* _Work instruction_:
Quote the whole listing exactly. Leave the pictures out of your copy.

* _Given data_:
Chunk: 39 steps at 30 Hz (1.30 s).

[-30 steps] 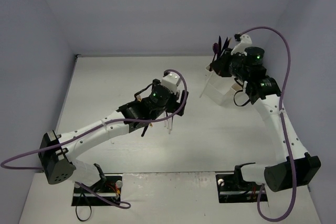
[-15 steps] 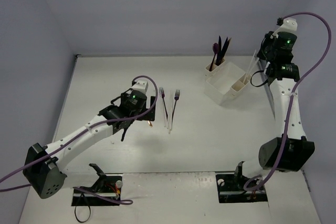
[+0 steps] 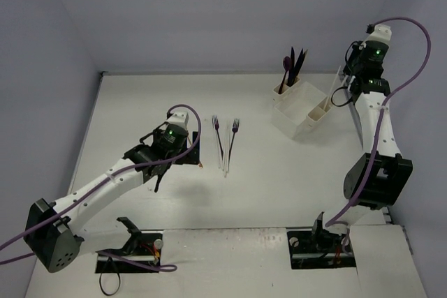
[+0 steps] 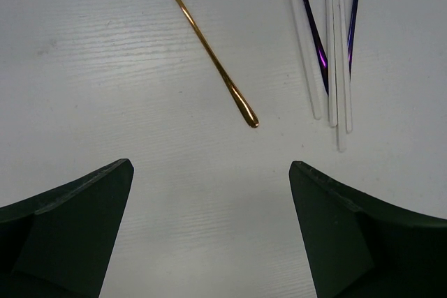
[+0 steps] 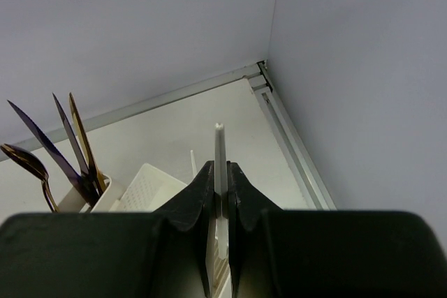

* _Solution to this exercise_:
Chunk: 39 steps at 30 Hz (1.30 s).

[-30 steps] 
[-15 steps] 
[+0 steps] 
[+0 steps] 
[+0 steps] 

With this output, the exercise is done.